それに、なぜ俺はあいつが魔族だと分かるんだ?


いや確かに、立ち上る魔力からは隠しもしない魔族特有のオーラが出ているが、向こうの奴らは隠そうと思えばある程度隠せたはず。

……向こう?


何か、思い出してきたよう、……な。


「クカカカッ! しかし災難だったな、確かにてめぇの魔力操作はバケモノみてぇなレベルだがよ、俺の本領は物理面じゃねぇ」

「うーんと、えーっと。ヴァニエ、フィッテ、それから……」


なぜだ、なぜこうも心がざわつくんだ。

なぜか目からとめどなく涙が溢れてくるし、一体何がそんなに悲しいんだ。


俺は超人的な力を手に入れ、この世界でうまくやっていけるだけのステータスも得た。

仲間と呼べる奴は居ないが、それでもこの世界で……。


……仲間?


「……なか、ま」

「そう! 俺の長所は闇魔法だぁっ!! 今からすぐにでも貴様を地獄送りにしてやるから、覚悟しなぁっ! ゲヒャヒャヒャヒャッ!! くらえ、決して消えぬ業火【フレイムゴースト】ッ!!」

「そうだ、俺には仲間が居た……」


全身に闇魔法とかいうちょろ火を浴びながら、思い出した。

俺にはクロスハート家の家族、一緒に旅をした親友、頭の上にいつもいたスライム、そして俺のことを誰よりも信じてくれた女性フィッテが居た。

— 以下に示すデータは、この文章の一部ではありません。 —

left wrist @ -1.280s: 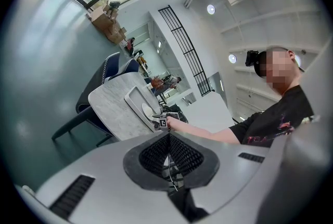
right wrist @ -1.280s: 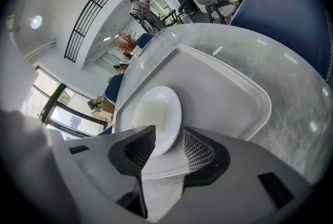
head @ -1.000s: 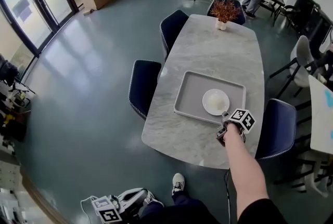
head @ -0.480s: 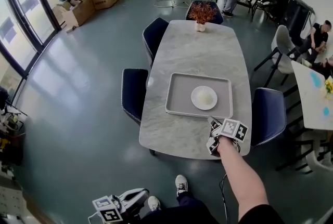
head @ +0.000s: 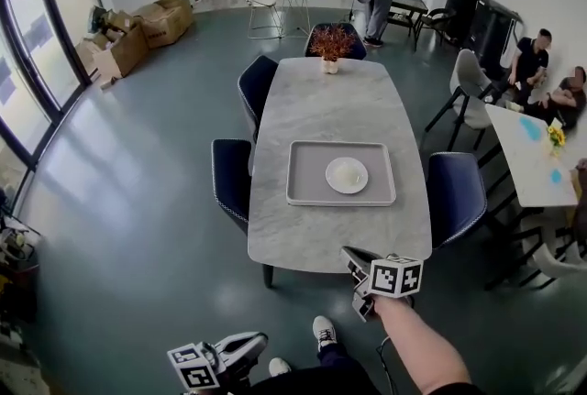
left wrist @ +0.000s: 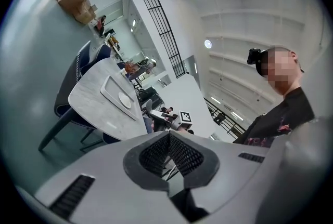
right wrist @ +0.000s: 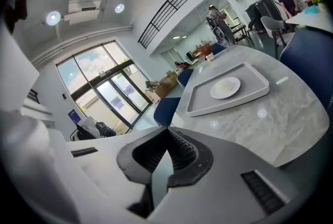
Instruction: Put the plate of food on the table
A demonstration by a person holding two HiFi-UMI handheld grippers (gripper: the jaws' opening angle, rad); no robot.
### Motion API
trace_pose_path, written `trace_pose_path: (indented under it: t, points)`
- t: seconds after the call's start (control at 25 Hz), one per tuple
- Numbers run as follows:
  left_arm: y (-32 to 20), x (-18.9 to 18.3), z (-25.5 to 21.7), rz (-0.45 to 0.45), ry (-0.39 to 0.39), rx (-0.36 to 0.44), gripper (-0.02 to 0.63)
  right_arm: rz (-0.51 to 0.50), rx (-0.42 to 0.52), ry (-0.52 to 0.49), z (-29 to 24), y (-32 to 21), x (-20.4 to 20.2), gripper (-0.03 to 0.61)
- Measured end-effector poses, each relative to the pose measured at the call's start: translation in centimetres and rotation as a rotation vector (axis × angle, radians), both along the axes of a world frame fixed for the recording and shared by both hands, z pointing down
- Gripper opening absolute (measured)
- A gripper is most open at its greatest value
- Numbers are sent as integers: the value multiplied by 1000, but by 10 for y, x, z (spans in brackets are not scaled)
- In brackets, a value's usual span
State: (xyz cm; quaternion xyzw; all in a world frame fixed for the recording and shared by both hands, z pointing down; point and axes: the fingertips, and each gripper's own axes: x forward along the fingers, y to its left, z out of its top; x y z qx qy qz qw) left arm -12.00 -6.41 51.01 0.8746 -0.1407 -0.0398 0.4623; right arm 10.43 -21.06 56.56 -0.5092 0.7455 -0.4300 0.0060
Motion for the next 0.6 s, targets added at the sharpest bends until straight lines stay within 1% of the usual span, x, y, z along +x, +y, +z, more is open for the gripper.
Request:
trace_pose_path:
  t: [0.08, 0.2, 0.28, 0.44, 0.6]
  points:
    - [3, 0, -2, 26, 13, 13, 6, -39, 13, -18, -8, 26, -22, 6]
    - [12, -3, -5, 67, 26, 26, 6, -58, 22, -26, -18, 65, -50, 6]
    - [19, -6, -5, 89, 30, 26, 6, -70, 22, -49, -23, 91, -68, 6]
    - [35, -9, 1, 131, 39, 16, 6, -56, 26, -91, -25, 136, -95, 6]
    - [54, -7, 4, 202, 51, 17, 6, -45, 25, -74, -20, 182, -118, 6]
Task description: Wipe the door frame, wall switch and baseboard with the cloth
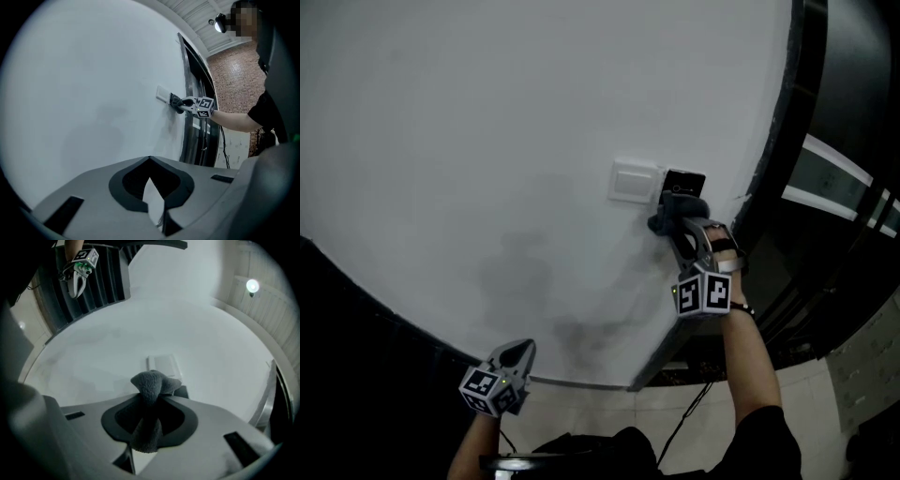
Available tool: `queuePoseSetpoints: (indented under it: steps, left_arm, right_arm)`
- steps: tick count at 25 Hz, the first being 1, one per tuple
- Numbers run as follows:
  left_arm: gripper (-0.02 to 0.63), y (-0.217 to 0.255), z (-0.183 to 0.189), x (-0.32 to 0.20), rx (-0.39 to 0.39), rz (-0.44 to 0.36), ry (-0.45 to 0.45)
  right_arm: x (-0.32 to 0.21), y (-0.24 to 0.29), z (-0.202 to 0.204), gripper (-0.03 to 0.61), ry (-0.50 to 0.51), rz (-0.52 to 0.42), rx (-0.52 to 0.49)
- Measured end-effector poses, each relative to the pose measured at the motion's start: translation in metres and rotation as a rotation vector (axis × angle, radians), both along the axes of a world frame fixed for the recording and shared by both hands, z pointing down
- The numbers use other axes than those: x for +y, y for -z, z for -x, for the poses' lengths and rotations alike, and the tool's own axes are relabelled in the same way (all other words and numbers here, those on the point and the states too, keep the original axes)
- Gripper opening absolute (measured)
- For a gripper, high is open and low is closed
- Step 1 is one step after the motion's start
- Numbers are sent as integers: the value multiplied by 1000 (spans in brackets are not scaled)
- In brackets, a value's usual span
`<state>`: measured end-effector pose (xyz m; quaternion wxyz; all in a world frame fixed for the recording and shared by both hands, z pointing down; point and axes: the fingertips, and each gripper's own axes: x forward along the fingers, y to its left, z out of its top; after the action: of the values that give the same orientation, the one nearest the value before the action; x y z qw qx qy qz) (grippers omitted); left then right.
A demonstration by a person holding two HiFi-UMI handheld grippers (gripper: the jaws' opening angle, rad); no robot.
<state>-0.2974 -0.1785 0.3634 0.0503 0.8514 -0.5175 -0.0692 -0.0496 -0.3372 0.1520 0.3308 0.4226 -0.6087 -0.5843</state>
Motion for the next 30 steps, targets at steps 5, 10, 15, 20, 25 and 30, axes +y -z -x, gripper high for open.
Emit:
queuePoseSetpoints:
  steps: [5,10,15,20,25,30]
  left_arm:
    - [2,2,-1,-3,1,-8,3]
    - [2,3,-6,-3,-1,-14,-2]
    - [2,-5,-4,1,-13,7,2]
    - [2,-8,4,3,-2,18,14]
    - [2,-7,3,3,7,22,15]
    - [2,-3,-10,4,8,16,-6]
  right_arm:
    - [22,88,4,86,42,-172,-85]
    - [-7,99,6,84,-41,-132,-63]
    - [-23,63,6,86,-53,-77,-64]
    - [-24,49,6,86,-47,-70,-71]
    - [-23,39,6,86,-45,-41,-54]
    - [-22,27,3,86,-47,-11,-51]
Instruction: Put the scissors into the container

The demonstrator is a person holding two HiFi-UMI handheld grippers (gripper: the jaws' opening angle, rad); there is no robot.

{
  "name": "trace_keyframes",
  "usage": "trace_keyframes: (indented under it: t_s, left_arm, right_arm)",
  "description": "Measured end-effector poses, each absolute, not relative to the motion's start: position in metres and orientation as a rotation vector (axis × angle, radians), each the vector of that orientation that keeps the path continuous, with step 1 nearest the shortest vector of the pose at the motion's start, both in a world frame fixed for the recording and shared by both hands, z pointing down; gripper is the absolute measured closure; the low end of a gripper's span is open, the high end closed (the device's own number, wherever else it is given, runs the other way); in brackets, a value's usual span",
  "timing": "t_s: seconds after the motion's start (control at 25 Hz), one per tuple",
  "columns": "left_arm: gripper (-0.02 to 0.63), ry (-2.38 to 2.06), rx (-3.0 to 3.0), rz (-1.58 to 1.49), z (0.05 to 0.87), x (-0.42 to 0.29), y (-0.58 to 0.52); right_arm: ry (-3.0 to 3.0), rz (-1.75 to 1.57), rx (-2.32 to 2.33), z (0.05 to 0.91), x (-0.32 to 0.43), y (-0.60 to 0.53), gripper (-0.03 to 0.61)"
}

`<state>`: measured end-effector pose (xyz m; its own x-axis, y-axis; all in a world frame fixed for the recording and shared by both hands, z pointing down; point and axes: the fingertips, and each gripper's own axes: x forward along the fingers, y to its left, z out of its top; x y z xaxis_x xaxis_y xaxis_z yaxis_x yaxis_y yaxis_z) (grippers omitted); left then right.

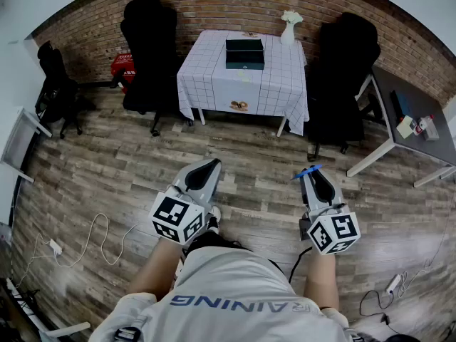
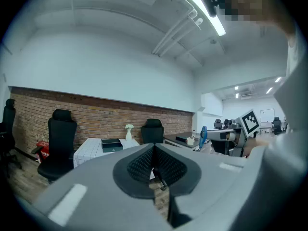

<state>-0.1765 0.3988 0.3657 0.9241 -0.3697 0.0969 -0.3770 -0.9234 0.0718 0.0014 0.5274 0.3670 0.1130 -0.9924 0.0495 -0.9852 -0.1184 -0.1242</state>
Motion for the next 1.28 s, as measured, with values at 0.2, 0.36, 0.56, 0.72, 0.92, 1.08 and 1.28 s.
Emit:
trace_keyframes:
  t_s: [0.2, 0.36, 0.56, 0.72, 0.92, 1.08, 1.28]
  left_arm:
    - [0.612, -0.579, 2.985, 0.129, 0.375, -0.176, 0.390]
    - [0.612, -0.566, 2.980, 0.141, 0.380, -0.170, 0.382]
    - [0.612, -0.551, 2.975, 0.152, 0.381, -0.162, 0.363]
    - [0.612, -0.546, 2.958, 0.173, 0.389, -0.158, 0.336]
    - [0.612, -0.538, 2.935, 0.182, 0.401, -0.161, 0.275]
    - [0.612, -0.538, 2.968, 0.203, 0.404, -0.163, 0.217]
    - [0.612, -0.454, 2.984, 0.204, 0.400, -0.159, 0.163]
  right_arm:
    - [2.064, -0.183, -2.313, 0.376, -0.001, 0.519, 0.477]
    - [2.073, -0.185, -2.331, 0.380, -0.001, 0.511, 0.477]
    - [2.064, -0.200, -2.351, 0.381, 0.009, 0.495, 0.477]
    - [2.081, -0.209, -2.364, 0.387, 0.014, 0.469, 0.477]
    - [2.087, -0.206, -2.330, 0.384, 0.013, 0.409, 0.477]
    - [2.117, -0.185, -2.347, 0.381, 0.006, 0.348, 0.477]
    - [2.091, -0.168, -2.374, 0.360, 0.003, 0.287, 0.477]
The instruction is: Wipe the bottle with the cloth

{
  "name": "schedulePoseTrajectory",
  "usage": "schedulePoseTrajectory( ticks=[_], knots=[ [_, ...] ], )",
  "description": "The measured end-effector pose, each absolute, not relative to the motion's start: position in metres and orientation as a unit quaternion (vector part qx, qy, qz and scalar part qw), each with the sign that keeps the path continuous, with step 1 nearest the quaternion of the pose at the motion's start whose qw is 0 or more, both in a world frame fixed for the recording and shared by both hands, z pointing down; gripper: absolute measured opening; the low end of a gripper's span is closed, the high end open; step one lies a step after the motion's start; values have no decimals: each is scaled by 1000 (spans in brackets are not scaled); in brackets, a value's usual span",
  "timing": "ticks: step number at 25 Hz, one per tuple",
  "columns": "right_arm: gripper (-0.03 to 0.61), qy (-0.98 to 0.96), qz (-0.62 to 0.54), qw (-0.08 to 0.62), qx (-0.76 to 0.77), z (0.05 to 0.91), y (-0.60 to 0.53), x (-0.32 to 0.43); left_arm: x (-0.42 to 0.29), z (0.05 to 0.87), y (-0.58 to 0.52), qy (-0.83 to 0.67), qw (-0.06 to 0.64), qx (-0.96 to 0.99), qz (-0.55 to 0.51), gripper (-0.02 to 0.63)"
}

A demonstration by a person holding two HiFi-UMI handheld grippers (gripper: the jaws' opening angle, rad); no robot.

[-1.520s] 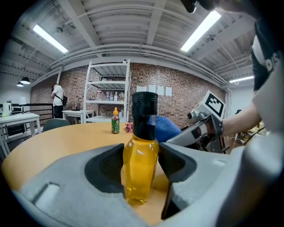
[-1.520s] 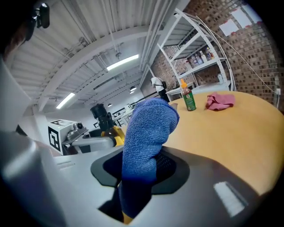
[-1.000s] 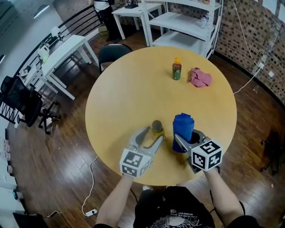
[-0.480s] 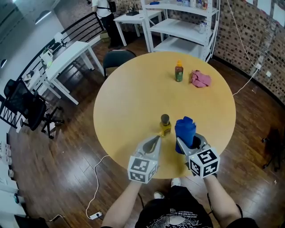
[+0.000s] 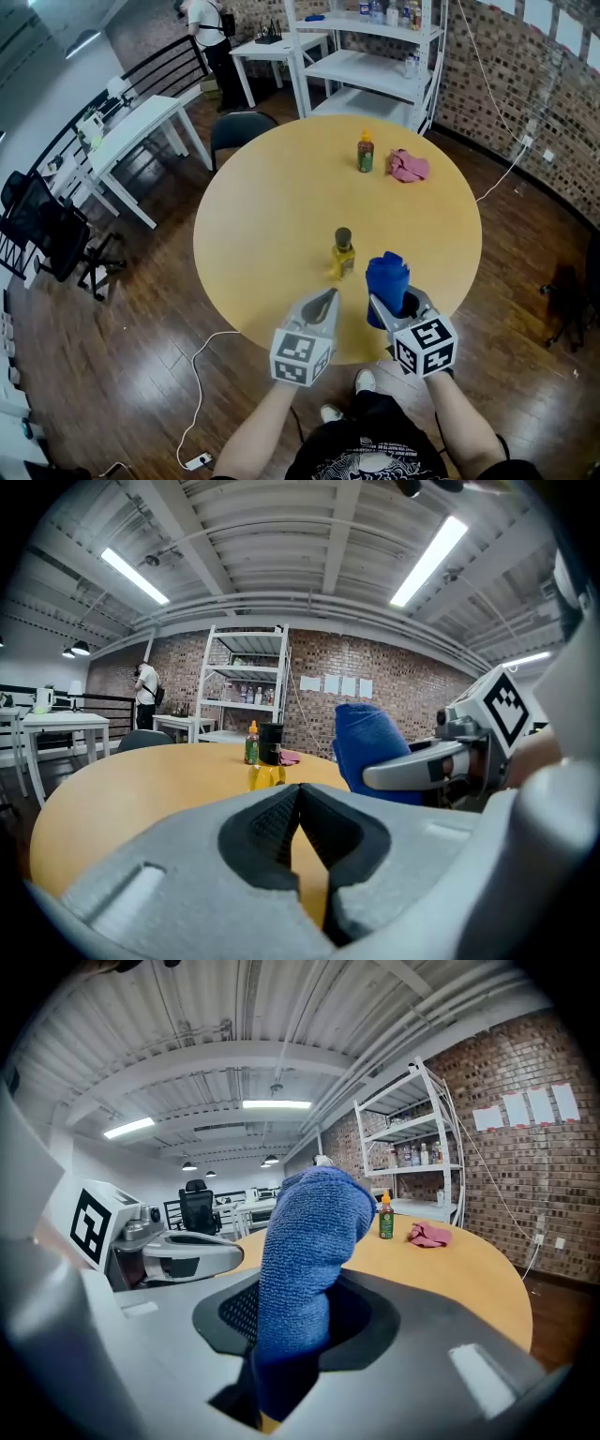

ここが現実なのか幻なのかは分からないが、俺には帰らなければならない場所がある。

こんな所で、この俺・・・が、偽の幸せに浸かっている場合じゃないんだよっ!!


感知がなんだ、幻がなんだ。

そんなもの、時空だろうがなんだろうが飛び越えて、俺の魂クロスハートで捻じ伏せるっ!!!


「う、ぉぉぉおおおおおおっ!! 誰だか知らないが、舐めるんじゃねぇ!!! 【蒼炎の絆ゼノン・クロスハート】っ!!!」

「ケペッ!?」


俺の解放した魔力にあてられて、どこの誰とも知らない魔族がちりになったようだが、それはどうでもいい。

膨大な魔力開放によって起きた衝撃は俺の周囲の空間を歪ませ、景色を変えていった。


だんだんと皆の魔力も感知できるようになってきているし、おそらく俺をここに封印した空間から解き放たれるのだろう。


まったく、めんどくさいトラップをしかけてくれたものだ。